――当時はどのようなことを考えていましたか。
冨塚 大学1、2年生のとき、私は一種の強迫観念から「予定のない時間が怖い」といった様子で、あまりに多くの予定を入れすぎていました。そのうち、心身の負担が重なってか、文学部生なのに本を読むことすらままならなくなってしまったんです。学業もおろそかにしてしまった後悔や、小さい頃から本が大好きで文学部に入っただけに、「本が読めない文学部生って何なんだろう」という自責が強く、「大学生活を一からやり直したい。もう一度受験をして、京都大学文学部を目指そう」と思ったんです。
時間をおいてからの再受験
――大学入学後、改めて京都大学を再受験することは、友人や家族には打ち明けていたのでしょうか。
冨塚 近しい友人には言っていました。温かい反応が多かったですね。「やるからには頑張って」という声をもらったと思います。両親は「今の大学を卒業してからなら良い」という意見でした。それもあって進学先を卒業するタイミングに合わせて京都大学へ行きたいと考え、4年生時に受験しました。
――仮面浪人をする仲間は、キャンパスライフではなかなか見つけにくいものですか。
冨塚 そうですね。もしかすると、大学1年生のときにすぐ再受験をする人はいたのかもしれませんが、私の場合は時間をおいてからの再受験でしたから、余計に同じ境遇の人が見つかりにくかったと思います。
――その後、社会人になってからも再々度受験。結果、志望校合格には至りませんでしたが、再受験時代をどのように振り返りますか?

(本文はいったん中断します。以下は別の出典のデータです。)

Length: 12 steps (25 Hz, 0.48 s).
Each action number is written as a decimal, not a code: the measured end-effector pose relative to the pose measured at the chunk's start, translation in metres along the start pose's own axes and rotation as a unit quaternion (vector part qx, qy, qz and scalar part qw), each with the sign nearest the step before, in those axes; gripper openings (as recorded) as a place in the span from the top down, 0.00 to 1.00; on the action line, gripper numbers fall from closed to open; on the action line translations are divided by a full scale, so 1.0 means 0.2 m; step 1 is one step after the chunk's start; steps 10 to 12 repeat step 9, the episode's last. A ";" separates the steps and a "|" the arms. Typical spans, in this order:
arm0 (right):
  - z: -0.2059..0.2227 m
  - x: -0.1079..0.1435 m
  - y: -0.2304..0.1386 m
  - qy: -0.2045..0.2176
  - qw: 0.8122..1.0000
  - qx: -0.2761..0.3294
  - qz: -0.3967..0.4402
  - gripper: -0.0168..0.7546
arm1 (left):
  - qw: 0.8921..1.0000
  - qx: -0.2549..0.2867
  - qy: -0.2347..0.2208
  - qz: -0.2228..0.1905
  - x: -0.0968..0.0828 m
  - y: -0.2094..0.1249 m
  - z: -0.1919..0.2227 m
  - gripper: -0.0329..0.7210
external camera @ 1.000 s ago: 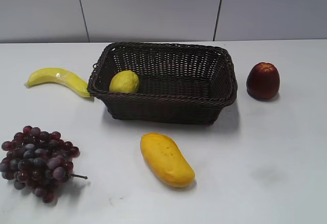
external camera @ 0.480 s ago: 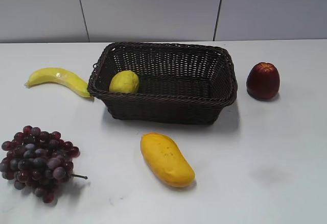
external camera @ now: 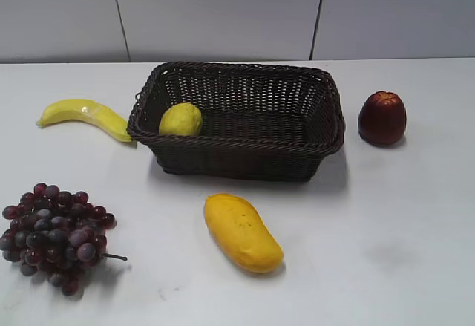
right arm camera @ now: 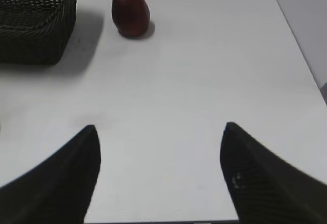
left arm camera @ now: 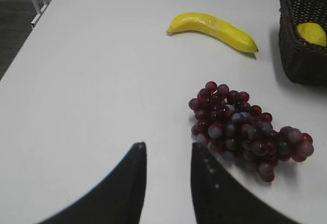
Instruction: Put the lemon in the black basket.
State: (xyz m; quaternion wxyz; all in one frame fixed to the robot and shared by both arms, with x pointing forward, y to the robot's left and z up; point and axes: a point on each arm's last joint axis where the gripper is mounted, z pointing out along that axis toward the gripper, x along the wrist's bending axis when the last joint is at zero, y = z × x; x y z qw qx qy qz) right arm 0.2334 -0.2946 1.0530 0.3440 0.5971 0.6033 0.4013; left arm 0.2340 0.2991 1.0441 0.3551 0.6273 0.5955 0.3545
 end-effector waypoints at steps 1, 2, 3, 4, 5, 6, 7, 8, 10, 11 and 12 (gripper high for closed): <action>0.00 0.00 0.00 0.000 1.000 0.000 0.000 0.21 | 1.000 0.000 0.000 0.000 0.00 0.00 0.00 0.64; 0.00 0.00 0.00 0.000 1.000 0.000 0.000 0.21 | 1.000 0.000 0.000 0.000 0.00 0.00 0.00 0.64; 0.00 0.00 0.00 0.000 1.000 0.000 0.000 0.21 | 1.000 0.000 0.000 0.000 0.00 0.00 0.00 0.64; 0.00 0.00 0.00 0.000 1.000 0.000 0.000 0.21 | 1.000 0.000 0.000 0.000 0.00 0.00 0.00 0.64; 0.00 0.00 0.00 0.000 1.000 0.000 0.000 0.21 | 1.000 0.000 0.000 0.000 0.00 0.00 0.00 0.64; 0.00 0.00 0.00 0.000 1.000 0.000 0.000 0.21 | 1.000 0.000 0.000 0.000 0.00 0.00 0.00 0.64; 0.00 0.00 0.00 0.001 1.000 0.000 0.000 0.21 | 1.000 0.000 0.000 0.000 0.00 0.00 0.00 0.64; 0.00 0.00 0.00 0.001 1.000 0.000 0.000 0.21 | 1.000 0.000 0.000 0.000 0.00 0.00 0.00 0.64; 0.00 0.00 0.00 0.001 1.000 0.000 0.000 0.21 | 1.000 0.000 0.000 0.000 0.00 0.00 0.00 0.64; 0.00 0.00 0.00 0.001 1.000 0.000 0.000 0.21 | 1.000 0.000 0.000 0.000 0.00 0.00 0.00 0.64; 0.00 0.00 0.00 0.001 1.000 0.000 0.000 0.21 | 1.000 0.000 0.000 0.000 0.00 0.00 0.00 0.64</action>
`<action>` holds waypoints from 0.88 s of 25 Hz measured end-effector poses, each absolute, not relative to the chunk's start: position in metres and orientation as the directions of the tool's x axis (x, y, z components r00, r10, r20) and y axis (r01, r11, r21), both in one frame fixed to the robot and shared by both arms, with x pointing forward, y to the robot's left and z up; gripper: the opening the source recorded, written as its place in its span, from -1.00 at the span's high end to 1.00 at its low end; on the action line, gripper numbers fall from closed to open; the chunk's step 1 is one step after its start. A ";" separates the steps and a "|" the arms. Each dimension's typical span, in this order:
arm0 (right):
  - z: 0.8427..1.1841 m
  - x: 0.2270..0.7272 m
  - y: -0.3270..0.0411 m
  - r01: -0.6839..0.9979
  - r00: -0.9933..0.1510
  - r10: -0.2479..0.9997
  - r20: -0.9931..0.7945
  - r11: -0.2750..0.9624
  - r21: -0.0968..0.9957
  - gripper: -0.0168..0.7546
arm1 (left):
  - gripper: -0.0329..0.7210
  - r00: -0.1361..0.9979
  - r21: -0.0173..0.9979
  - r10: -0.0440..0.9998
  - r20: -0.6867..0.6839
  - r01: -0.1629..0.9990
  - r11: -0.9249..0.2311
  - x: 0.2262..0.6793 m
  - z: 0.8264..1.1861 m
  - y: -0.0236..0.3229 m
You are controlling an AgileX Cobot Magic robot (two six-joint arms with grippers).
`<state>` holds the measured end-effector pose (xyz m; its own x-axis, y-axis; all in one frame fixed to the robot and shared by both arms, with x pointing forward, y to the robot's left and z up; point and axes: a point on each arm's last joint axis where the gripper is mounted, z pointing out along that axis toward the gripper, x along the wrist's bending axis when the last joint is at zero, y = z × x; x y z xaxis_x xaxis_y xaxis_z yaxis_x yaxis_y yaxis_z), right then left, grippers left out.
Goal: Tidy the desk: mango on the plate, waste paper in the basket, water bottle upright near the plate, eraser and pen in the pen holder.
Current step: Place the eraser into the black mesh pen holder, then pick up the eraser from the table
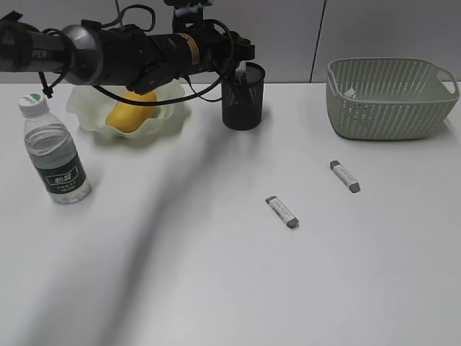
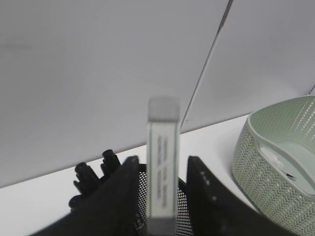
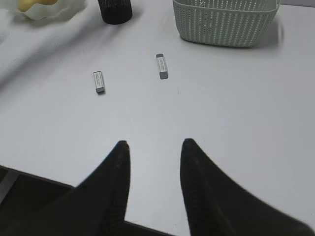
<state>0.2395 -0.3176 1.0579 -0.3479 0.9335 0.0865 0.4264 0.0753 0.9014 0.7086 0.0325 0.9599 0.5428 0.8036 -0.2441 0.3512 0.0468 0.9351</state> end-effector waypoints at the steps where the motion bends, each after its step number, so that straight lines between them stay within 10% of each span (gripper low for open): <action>1: 1.058 0.240 -0.318 0.427 -0.347 0.934 0.087 0.074 0.901 0.21 | 0.11 0.542 0.935 0.804 -0.246 0.352 0.049 0.709 0.960 0.032; 8: 1.058 0.240 -0.318 0.428 -0.346 0.934 0.090 0.072 0.901 0.21 | -0.18 0.524 0.939 0.819 -0.235 0.341 0.051 0.709 0.975 0.034; 13: 1.058 0.240 -0.318 0.429 -0.346 0.934 0.090 0.072 0.901 0.21 | -0.14 0.335 0.922 0.937 -0.098 0.384 -0.041 0.688 1.051 0.061; 22: 1.058 0.240 -0.318 0.428 -0.345 0.934 0.089 0.072 0.901 0.21 | -0.07 0.252 0.797 0.963 0.095 0.560 -0.225 0.546 1.113 0.152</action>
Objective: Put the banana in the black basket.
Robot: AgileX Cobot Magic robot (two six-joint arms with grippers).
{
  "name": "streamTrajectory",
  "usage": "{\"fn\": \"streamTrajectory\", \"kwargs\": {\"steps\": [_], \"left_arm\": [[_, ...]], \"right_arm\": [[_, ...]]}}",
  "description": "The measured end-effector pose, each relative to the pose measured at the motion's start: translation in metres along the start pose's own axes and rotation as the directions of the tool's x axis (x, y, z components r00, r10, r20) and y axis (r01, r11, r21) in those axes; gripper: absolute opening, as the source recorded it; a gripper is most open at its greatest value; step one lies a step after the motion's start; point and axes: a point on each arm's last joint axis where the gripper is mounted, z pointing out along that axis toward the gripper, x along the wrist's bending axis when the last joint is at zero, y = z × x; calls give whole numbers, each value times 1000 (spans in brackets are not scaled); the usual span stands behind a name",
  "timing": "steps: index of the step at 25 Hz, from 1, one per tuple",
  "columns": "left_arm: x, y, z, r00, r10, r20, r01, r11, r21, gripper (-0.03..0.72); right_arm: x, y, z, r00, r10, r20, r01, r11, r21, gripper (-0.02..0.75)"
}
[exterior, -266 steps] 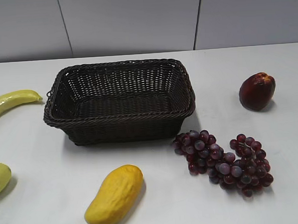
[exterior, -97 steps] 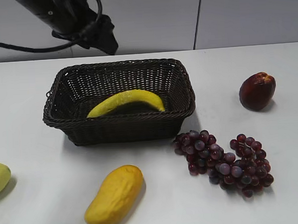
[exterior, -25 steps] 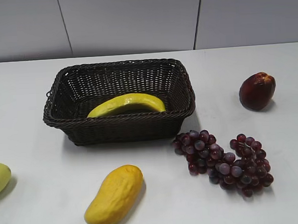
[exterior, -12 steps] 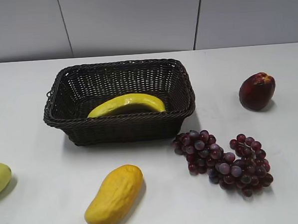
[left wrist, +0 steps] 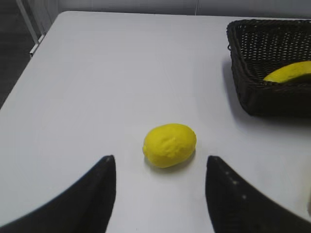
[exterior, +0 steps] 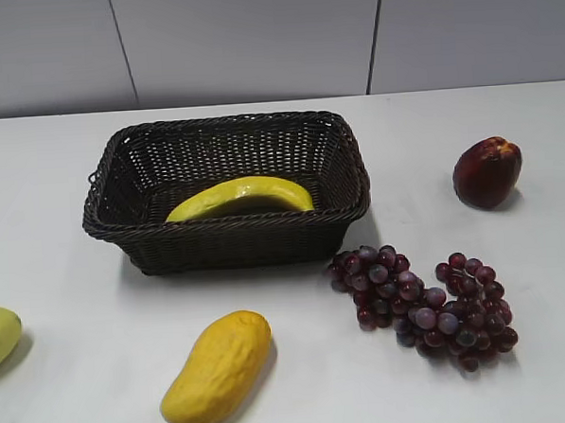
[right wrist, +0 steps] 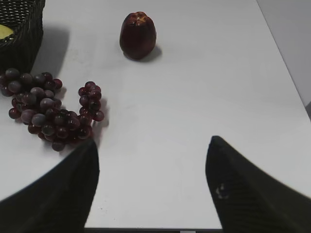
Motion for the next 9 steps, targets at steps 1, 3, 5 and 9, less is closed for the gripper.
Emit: {"fn": "streamTrajectory", "kwargs": {"steps": [1, 3, 5, 9], "left_arm": [[0, 0, -1, 1000, 0, 0, 0, 1000, -5, 579], [0, 0, -1, 1000, 0, 1, 0, 1000, -6, 579], [0, 0, -1, 1000, 0, 1, 0, 1000, -7, 579], [0, 0, -1, 1000, 0, 1, 0, 1000, -7, 579]], "right_arm": [[0, 0, 0, 1000, 0, 0, 0, 1000, 0, 551], [0, 0, 0, 1000, 0, 0, 0, 1000, 0, 551], [0, 0, 0, 1000, 0, 0, 0, 1000, 0, 551], [0, 0, 0, 1000, 0, 0, 0, 1000, 0, 551]]}}
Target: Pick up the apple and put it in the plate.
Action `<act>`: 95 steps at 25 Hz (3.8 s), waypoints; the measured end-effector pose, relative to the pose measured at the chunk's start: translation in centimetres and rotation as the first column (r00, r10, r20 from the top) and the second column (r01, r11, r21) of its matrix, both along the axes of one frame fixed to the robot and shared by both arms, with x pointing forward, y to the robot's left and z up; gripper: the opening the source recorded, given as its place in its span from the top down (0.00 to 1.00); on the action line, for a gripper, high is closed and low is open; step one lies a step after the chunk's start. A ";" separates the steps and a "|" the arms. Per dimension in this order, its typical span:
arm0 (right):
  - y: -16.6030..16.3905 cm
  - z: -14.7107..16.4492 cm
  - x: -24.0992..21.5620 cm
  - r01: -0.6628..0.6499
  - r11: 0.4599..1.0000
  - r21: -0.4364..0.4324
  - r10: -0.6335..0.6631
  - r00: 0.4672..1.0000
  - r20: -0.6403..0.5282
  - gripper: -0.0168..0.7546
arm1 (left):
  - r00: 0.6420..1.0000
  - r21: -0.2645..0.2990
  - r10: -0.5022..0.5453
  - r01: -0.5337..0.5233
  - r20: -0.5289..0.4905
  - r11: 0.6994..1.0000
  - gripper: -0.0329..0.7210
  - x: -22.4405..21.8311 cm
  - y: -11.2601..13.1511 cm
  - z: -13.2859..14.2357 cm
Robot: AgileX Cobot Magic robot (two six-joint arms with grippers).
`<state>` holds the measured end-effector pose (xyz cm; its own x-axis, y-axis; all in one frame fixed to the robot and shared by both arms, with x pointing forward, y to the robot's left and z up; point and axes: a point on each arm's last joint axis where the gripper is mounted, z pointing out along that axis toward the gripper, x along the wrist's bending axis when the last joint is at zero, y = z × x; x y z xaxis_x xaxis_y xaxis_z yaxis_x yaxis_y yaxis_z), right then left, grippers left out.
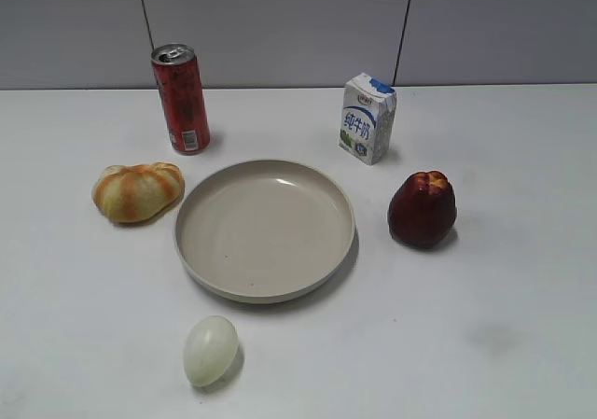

冨塚 私は結果として再受験を成功させることはできませんでしたが、現在、自分の関心が高かった分野で仕事をさせていただいています。希望する大学への進学が叶わなくても日々は続いてゆきます。受験や大学はあくまで過去の一時点であって、その人が今何を目指し、何を考え、どのように日々を過ごしているかの方が重要だと個人的には思います。